§ **RECORD EXCERPTS**:
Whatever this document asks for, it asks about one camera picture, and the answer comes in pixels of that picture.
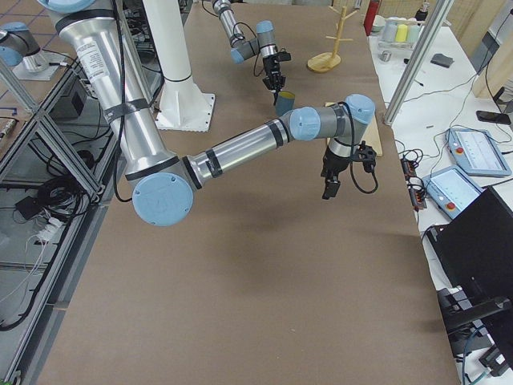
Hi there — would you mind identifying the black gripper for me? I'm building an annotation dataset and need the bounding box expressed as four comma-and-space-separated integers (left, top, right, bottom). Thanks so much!
262, 50, 291, 91
321, 140, 376, 200

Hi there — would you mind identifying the dark teal yellow-lined cup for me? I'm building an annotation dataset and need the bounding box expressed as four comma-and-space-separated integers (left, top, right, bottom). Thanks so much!
274, 91, 296, 116

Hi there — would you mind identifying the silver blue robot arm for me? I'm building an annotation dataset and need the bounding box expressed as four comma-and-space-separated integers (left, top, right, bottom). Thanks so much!
44, 1, 375, 226
201, 0, 292, 99

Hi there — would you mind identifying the wooden cup storage rack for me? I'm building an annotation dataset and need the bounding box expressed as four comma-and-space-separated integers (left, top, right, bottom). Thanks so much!
307, 6, 357, 73

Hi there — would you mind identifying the yellow cup on tray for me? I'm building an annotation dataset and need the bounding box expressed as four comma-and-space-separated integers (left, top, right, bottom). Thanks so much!
394, 24, 408, 43

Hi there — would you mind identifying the bamboo cutting board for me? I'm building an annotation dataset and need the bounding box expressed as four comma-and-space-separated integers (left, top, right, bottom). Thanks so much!
328, 95, 382, 157

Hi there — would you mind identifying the near teach pendant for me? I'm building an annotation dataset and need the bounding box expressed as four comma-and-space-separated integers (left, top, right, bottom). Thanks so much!
422, 166, 483, 219

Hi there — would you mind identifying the teach pendant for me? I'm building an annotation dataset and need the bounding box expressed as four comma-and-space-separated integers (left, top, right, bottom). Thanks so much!
447, 128, 512, 177
422, 166, 483, 219

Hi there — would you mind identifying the red bottle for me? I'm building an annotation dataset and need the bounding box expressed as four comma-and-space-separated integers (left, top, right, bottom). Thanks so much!
363, 0, 380, 36

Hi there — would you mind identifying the far teach pendant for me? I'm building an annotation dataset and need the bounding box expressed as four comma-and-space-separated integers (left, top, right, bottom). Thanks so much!
447, 128, 512, 177

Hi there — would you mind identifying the black computer monitor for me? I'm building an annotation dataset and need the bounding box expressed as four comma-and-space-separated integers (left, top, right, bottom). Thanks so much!
426, 188, 512, 300

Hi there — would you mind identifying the black smartphone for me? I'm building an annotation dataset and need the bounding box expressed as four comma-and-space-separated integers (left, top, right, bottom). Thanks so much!
476, 110, 511, 125

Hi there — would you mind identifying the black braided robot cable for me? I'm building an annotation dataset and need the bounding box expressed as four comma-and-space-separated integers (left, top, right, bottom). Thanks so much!
338, 102, 380, 195

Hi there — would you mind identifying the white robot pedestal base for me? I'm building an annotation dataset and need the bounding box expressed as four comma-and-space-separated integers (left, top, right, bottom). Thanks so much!
143, 0, 215, 132

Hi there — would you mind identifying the aluminium frame post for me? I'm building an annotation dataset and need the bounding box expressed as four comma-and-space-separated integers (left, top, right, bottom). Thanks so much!
384, 0, 454, 126

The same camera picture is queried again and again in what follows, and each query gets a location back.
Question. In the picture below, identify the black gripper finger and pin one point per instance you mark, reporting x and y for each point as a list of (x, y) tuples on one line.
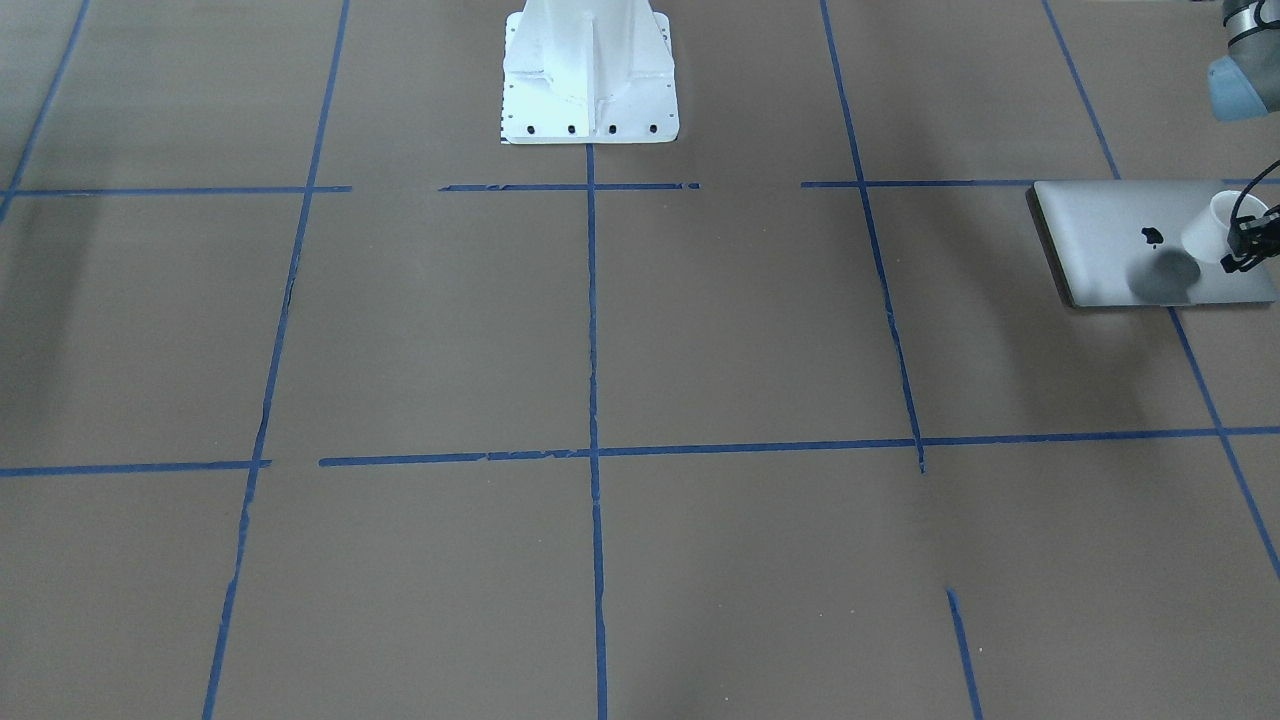
[(1254, 237), (1250, 255)]

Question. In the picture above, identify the white ceramic cup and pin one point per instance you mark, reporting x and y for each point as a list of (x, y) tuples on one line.
[(1206, 235)]

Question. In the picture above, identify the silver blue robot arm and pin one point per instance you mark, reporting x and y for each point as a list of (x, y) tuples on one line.
[(1244, 85)]

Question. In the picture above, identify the white pedestal column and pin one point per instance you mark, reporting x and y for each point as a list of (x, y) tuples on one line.
[(588, 72)]

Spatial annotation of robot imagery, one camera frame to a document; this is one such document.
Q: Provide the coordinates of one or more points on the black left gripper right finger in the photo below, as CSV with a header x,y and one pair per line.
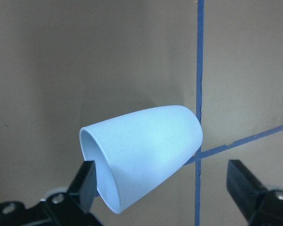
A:
x,y
248,193

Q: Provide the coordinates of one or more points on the light blue plastic cup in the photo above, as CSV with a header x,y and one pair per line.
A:
x,y
136,152

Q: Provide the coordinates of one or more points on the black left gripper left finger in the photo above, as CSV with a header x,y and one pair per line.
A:
x,y
83,187

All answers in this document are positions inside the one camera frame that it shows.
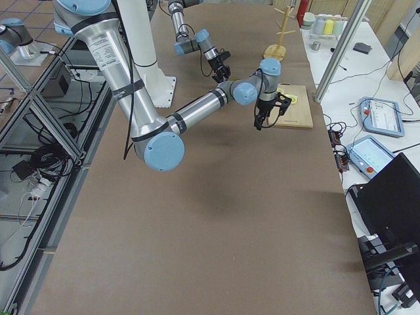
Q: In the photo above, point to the aluminium frame post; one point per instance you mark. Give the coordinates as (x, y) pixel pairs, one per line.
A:
(341, 48)

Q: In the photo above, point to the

§ **PROMPT**: When you reach the line containing "Question. In the picture above, identify the silver" in the listing above, reproduce it and every line after it through the last, exactly; omit the pictures.

§ **SOLUTION TO THE PROBLEM**:
Question. In the picture above, identify the silver blue robot arm and pin one point per instance you mark, reporting x and y for each point as a list of (x, y) tuples on one line.
[(1244, 85)]

Question. In the picture above, identify the white pedestal column and pin one point per instance you mark, reporting x and y for each point as a list of (x, y) tuples on one line.
[(588, 72)]

Spatial annotation of robot imagery, one camera frame to a document; this is one such document.
Q: Provide the coordinates of one or more points on the black left gripper right finger in the photo below, as CSV with a header x,y and one pair per line.
A:
x,y
248,193

Q: Provide the coordinates of one or more points on the light blue plastic cup in the photo above, as CSV with a header x,y and one pair per line.
A:
x,y
136,152

Q: Provide the coordinates of one or more points on the black left gripper left finger in the photo above, as CSV with a header x,y and one pair per line.
A:
x,y
83,187

All answers in this document are positions inside the one camera frame that it shows.
Q: In the photo above, point to the aluminium frame post; one point per instance you mark. Give the coordinates as (x, y) pixel pairs, one per line.
A:
(341, 48)

Q: In the photo above, point to the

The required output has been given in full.